As I continue to reflect on Mack’s good life and celebrate her character and qualities, I have begun to see much more clearly the connections between these two important people in my life. My dad would have been seventy-one this week, and as has become my custom, I will on his birthday enjoy a Pepsi, a beverage for which his love was legendary. But this year, without Mack to share that Pepsi and swap some crazy Grandpa Jim stories, I want to tell one of Mack’s favorite tales. No doubt she enjoyed this one partly because it reflected so well on her football knowledge and her Irish luck, but also because it was one she vividly recalled and for which she possessed a tangible memento.

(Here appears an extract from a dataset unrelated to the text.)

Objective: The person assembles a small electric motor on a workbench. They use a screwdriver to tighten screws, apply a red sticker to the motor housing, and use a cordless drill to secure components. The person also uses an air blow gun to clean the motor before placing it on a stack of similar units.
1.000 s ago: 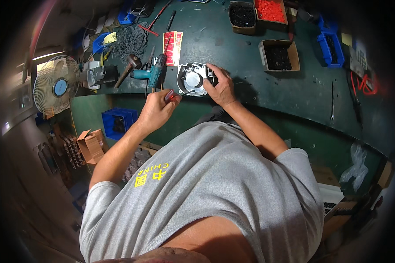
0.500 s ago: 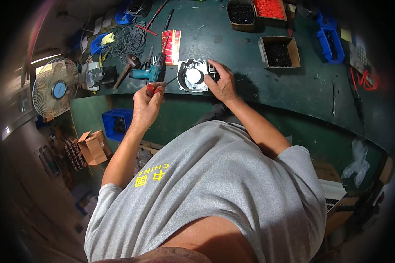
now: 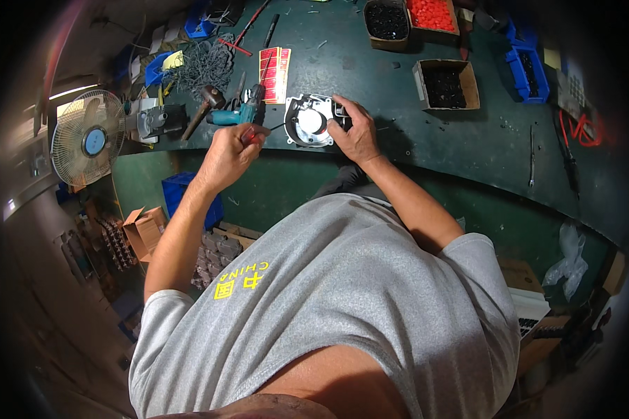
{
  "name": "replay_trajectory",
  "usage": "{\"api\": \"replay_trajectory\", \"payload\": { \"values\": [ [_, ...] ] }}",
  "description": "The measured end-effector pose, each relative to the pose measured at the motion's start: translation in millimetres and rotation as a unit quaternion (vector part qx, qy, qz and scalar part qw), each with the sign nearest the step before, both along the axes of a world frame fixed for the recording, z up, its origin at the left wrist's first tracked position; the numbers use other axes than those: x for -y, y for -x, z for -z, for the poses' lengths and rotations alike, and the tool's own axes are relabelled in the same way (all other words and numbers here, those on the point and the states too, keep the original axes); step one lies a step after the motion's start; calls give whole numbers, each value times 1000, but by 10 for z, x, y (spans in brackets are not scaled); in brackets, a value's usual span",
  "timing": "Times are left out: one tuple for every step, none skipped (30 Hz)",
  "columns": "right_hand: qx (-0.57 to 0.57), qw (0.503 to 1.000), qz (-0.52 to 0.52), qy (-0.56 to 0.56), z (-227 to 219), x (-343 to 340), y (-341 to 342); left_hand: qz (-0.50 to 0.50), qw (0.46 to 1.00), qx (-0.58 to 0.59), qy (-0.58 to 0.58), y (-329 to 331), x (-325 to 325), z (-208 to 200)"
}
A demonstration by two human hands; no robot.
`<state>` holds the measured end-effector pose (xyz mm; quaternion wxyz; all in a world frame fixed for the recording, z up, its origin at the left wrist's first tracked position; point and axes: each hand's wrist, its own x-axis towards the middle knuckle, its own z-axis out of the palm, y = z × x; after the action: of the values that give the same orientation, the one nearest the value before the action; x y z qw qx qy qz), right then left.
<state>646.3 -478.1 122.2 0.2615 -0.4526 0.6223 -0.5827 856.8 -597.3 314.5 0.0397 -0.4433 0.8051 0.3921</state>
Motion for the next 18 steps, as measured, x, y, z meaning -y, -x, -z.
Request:
{"api": "replay_trajectory", "payload": {
  "values": [
    [2, 1000, -1, 0, -4, 0, -1, 21, 1000, 5, 4, 20, 31, -8],
    [5, 1000, -1, -2, 0, 2, -2, -70, 994, -23, -81, 63, 65, -21],
    [8, 1000, -1, -4, 3, 6, -5, -161, 972, -50, -165, 123, 92, -38],
    [12, 1000, -2, -5, 6, 9, -5, -249, 934, -78, -245, 182, 112, -51],
    [8, 1000, -2, -4, 10, 10, -6, -320, 896, -101, -292, 235, 120, -57],
    [5, 1000, 0, -3, 1, 8, -10, -326, 892, -89, -299, 268, 132, -61],
    [2, 1000, 2, -3, -8, 10, -12, -333, 888, -77, -306, 293, 141, -65],
    [5, 1000, 2, -2, -16, 15, -13, -340, 884, -66, -313, 311, 155, -64],
    [8, 1000, 5, -2, -26, 13, -11, -215, 955, -39, -203, 302, 194, -9],
    [12, 1000, 5, -2, -23, 9, -17, -84, 993, -12, -86, 260, 231, 78],
    [11, 1000, 4, 2, -19, 14, -19, 50, 998, 15, 32, 218, 258, 136],
    [10, 1000, 5, 5, -5, 23, -10, 75, 996, 30, 29, 250, 270, 85],
    [9, 1000, 6, 8, 7, 25, -2, 99, 994, 45, 25, 294, 280, -4],
    [8, 1000, 1, 8, 18, 20, 7, 124, 990, 60, 22, 325, 297, -54],
    [6, 1000, -6, 9, 16, 22, 25, 150, 987, 57, 24, 326, 322, -61],
    [5, 1000, -13, 11, 14, 26, 39, 175, 983, 53, 26, 320, 354, -67],
    [7, 1000, -14, 12, 12, 32, 46, 200, 978, 50, 27, 315, 389, -72],
    [9, 1000, -15, 13, 14, 38, 48, 258, 964, 43, 52, 310, 434, -83]
  ]
}}
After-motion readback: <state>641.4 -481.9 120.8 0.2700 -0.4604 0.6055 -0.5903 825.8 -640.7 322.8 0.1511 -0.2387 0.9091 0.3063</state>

Jim Pratt preferred that his family members share his devotion to the NFL; but he required them to participate in the Pratt Family NFL Football Contest Pool whether they loved football or not. While he let some family members, like my mother and my husband, mostly off the hook, all others were compelled to partake. Even girly little Savannah, who made her picks based upon the likability of the team mascots, enjoyed the fun. For years, my dad would call everyone up each week and record their picks in his Pratt Book of World Records (a ragged notebook smeared with the colorful felt-tip ink he always used). Bragging rights were the only reward for being a weekly or a season winner, yet we all trash-talked and fussed as if serious money was at stake. Mack was particularly good at the trash-talking, but she backed up her sass with an impressively accurate pick record. Not at all surprising, really, because she dutifully compared team records, assessed strengths of schedule, and evaluated injury reports before making those weekly picks; and her methods yielded frequent bragging rights.

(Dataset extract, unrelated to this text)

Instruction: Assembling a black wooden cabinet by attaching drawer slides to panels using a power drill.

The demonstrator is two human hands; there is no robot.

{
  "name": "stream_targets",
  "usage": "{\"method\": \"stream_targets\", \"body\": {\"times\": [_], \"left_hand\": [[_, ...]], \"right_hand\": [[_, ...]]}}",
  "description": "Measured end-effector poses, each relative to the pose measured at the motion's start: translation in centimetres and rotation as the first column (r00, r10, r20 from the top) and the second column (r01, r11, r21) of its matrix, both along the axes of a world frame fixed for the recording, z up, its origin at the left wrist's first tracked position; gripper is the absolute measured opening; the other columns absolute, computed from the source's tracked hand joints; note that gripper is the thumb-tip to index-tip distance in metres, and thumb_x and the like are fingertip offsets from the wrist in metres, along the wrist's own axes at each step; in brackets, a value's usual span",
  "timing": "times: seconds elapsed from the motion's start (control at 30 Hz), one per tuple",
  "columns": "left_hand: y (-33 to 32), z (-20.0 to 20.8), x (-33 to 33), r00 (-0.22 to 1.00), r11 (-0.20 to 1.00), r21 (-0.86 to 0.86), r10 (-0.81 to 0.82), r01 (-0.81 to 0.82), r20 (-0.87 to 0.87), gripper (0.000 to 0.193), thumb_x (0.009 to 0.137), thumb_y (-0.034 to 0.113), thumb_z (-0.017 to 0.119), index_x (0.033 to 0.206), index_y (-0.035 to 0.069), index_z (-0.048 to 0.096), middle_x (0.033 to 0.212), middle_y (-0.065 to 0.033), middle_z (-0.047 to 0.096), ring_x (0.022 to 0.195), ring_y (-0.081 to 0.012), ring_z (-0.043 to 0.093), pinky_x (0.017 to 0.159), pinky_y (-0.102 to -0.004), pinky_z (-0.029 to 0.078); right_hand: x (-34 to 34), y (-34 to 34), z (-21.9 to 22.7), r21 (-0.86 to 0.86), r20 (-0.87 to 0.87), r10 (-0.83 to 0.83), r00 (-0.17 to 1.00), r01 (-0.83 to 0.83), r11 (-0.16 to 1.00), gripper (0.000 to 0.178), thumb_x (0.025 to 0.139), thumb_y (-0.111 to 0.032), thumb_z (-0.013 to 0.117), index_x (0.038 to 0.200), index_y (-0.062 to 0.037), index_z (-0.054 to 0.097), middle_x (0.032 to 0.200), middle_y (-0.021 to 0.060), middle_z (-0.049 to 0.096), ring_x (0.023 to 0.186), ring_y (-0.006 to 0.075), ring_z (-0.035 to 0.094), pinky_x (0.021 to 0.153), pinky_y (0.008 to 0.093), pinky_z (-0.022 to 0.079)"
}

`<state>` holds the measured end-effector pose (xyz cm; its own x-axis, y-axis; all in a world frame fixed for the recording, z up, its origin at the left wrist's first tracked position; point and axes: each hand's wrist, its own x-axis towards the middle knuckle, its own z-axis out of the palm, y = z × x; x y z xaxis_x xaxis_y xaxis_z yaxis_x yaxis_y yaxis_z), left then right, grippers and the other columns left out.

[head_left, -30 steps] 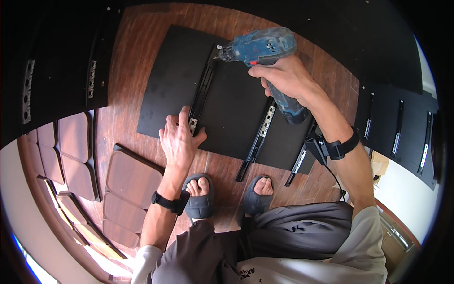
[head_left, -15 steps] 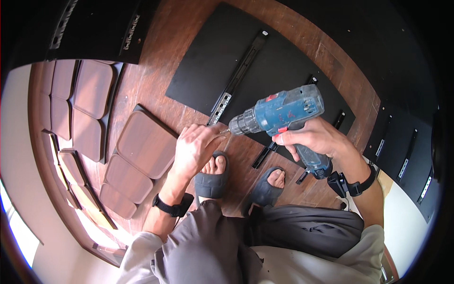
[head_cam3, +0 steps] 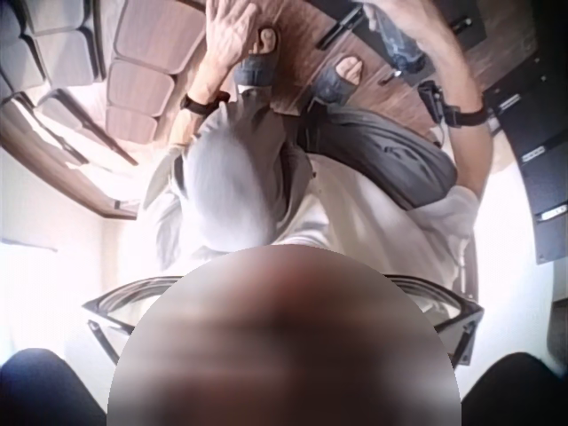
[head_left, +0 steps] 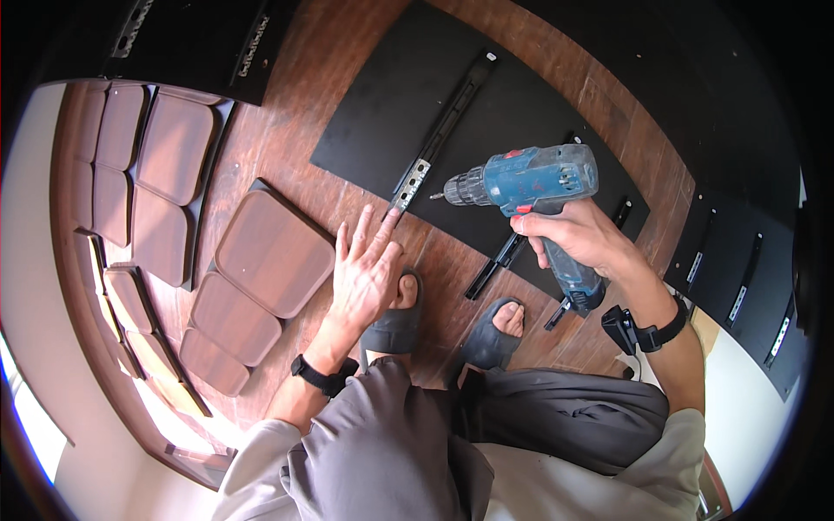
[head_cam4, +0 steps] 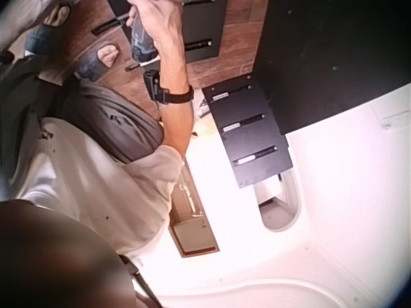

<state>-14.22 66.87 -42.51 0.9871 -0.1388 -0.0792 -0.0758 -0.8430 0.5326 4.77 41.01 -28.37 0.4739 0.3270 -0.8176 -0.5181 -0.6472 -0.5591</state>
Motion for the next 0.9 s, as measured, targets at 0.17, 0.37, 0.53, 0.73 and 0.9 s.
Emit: {"method": "stream_targets", "body": {"times": [0.17, 0.37, 0.53, 0.73, 0.9], "left_hand": [[-0.9, -1.7, 0.5, 1.0, 0.997, 0.075, -0.009, 0.008, 0.012, 0.015, 0.099, 0.017, 0.057, 0.093, 0.007, 0.067, 0.166, -0.0082, 0.049, 0.159, -0.0393, 0.032, 0.125, -0.0709, 0.02], [-1.4, -2.3, 2.0, 1.0, 0.997, 0.075, -0.007, 0.005, 0.023, 0.014, 0.096, 0.018, 0.062, 0.096, 0.008, 0.07, 0.166, -0.0081, 0.048, 0.16, -0.0382, 0.03, 0.125, -0.073, 0.018], [-1.9, -2.6, 4.5, 0.996, 0.998, 0.058, -0.02, 0.016, 0.083, 0.011, 0.09, 0.022, 0.075, 0.095, 0.012, 0.074, 0.163, -0.0059, 0.051, 0.157, -0.0383, 0.033, 0.122, -0.0749, 0.021], [-0.6, -1.3, 4.0, 0.993, 1.0, -0.018, 0.026, -0.024, 0.113, 0.013, 0.086, 0.018, 0.078, 0.097, 0.011, 0.074, 0.162, -0.0059, 0.053, 0.152, -0.0383, 0.041, 0.121, -0.0707, 0.024], [-0.6, -1.4, 2.0, 0.998, 1.0, 0.028, 0.002, -0.004, 0.056, 0.014, 0.089, 0.023, 0.076, 0.092, 0.01, 0.072, 0.161, -0.0052, 0.055, 0.153, -0.0359, 0.042, 0.12, -0.073, 0.025]], "right_hand": [[-0.7, 0.6, -1.2, 0.031, 0.044, 0.027, 0.999, -0.028, 0.999, 0.018, 0.094, -0.016, 0.075, 0.1, 0.001, 0.071, 0.075, 0.0043, 0.068, 0.059, 0.0123, 0.065, 0.056, 0.0302, 0.056], [-1.3, 1.3, -1.7, -0.006, 0.125, 0.091, 0.988, -0.091, 0.996, 0.019, 0.095, -0.017, 0.076, 0.102, 0.0009, 0.071, 0.079, 0.005, 0.07, 0.059, 0.0119, 0.066, 0.056, 0.0304, 0.057], [-1.5, 1.8, -1.9, -0.043, 0.197, 0.129, 0.972, -0.123, 0.991, 0.024, 0.095, -0.019, 0.076, 0.106, 0.0019, 0.072, 0.082, 0.0053, 0.073, 0.058, 0.012, 0.067, 0.056, 0.0304, 0.058], [-1.8, 1.5, -2.4, -0.05, 0.225, 0.095, 0.97, -0.086, 0.995, 0.032, 0.095, -0.026, 0.078, 0.111, 0.0013, 0.072, 0.086, 0.006, 0.075, 0.057, 0.0122, 0.068, 0.057, 0.0307, 0.058], [-1.7, 2.1, -2.8, -0.127, 0.218, 0.217, 0.951, -0.193, 0.973, 0.04, 0.095, -0.034, 0.079, 0.116, -0.001, 0.073, 0.092, 0.0057, 0.078, 0.058, 0.0119, 0.068, 0.057, 0.0303, 0.059]]}}
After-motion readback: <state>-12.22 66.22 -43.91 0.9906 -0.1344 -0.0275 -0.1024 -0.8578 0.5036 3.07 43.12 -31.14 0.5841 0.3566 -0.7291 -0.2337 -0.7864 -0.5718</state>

In Week 7 of the 2000 NFL season, Mack did what no other person in the history of the Pratt Family NFL Football Contest Pool had ever done. Not my dad. Not me. Not anyone. That week, four teams were idle, but twenty-eight teams played fourteen games. Mack did her homework, selected her winners, and on October 19, after the Tennessee Titans defeated the Jacksonville Jaguars on Monday Night Football, she had accurately picked every winner. My dad was over the moon. He went nuts. He believed this may have been the single best Pratt family accomplishment EVER, and he decided it deserved much more than bragging rights. So at Christmas that year at my sister’s house, he orchestrated a mini award ceremony in front of the Christmas tree. He delivered a rousing speech, attesting to Mack’s impressive skills and the unworthiness of the rest of us slugs to compete in the same league with her. And with a great deal of drama, he presented Mack with a plaque, professionally engraved, recording her astounding achievement.
Now I ask you, is it really any wonder why Mackenzie was the happy goof that she always was? I think not. No doubt Grandpa Frisky had an important role to play in that youthful spirit that made my Macko so fun and so unique.